- **EXERCISE DATA**:
◇ ◇ ◇ ◇ ◇

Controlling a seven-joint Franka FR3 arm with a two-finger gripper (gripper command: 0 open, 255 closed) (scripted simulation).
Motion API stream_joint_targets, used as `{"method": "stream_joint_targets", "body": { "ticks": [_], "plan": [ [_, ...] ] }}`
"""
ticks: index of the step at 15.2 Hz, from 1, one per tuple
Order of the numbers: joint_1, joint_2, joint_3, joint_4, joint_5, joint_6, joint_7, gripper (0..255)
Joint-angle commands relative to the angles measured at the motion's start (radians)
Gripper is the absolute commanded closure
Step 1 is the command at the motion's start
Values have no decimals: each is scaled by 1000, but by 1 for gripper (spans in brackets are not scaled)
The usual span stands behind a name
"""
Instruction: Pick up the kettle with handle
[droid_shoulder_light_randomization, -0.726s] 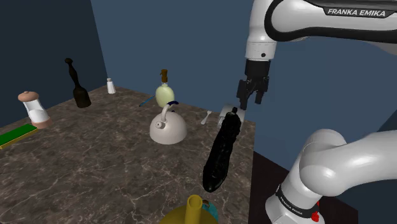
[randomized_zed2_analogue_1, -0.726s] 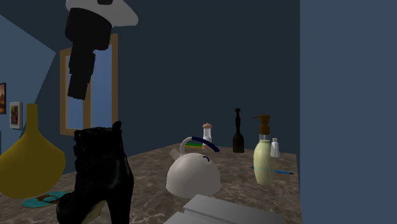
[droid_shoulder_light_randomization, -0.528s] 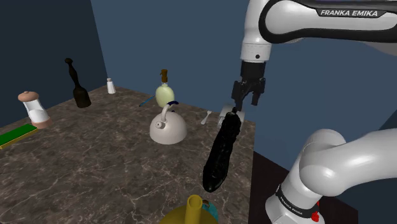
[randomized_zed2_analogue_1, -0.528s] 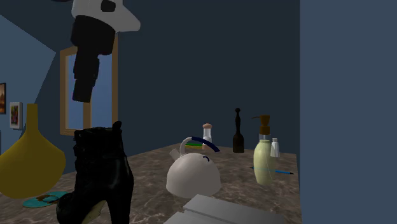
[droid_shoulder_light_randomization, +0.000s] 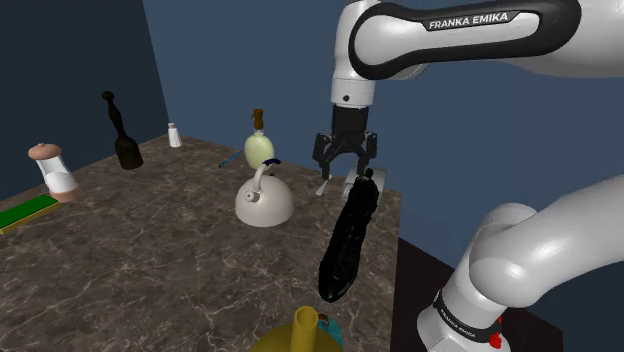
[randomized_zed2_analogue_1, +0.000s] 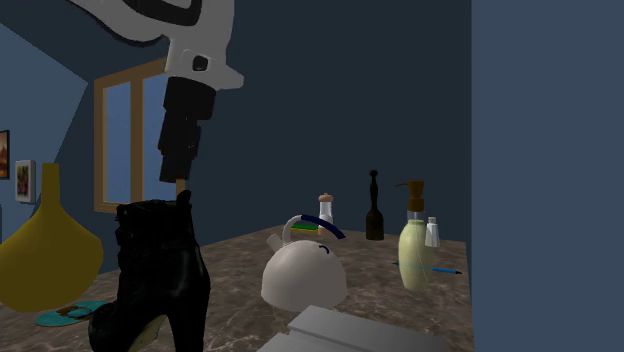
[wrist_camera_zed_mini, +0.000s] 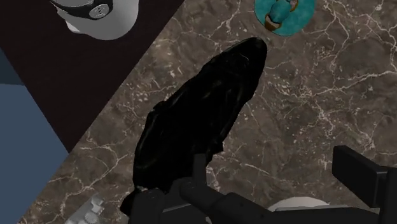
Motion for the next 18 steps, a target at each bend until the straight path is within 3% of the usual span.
{"method": "stream_joint_targets", "body": {
  "ticks": [1, 10, 18],
  "plan": [
    [-11, 68, 24, 36, 20, 38, 78, 0],
    [-47, 400, 107, 248, 49, 194, 419, 0],
    [-52, 699, 111, 502, 15, 272, 700, 0]
  ]
}}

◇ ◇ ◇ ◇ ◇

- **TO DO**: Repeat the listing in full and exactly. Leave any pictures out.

- **RESPONSE TO THIS TASK**:
Controlling a seven-joint Franka FR3 arm with a two-finger gripper (gripper command: 0 open, 255 closed) (scripted simulation).
Motion API stream_joint_targets, used as `{"method": "stream_joint_targets", "body": { "ticks": [_], "plan": [ [_, ...] ] }}`
"""
ticks: index of the step at 15.2 Hz, from 1, one per tuple
Order of the numbers: joint_1, joint_2, joint_3, joint_4, joint_5, joint_6, joint_7, gripper (0..255)
Joint-angle commands relative to the angles measured at the motion's start (radians)
Gripper is the absolute commanded closure
Step 1 is the command at the motion's start
Values have no decimals: each is scaled by 1000, but by 1 for gripper (spans in brackets are not scaled)
The usual span stands behind a name
"""
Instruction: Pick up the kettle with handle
[droid_shoulder_light_randomization, -0.726s] 
[randomized_zed2_analogue_1, -0.726s] 
[droid_shoulder_light_randomization, -0.528s] 
[randomized_zed2_analogue_1, -0.528s] 
[droid_shoulder_light_randomization, +0.000s] 
[randomized_zed2_analogue_1, +0.000s] 
[wrist_camera_zed_mini, +0.000s] 
Motion for the next 18 steps, a target at each bend until the straight path is within 3% of the usual span.
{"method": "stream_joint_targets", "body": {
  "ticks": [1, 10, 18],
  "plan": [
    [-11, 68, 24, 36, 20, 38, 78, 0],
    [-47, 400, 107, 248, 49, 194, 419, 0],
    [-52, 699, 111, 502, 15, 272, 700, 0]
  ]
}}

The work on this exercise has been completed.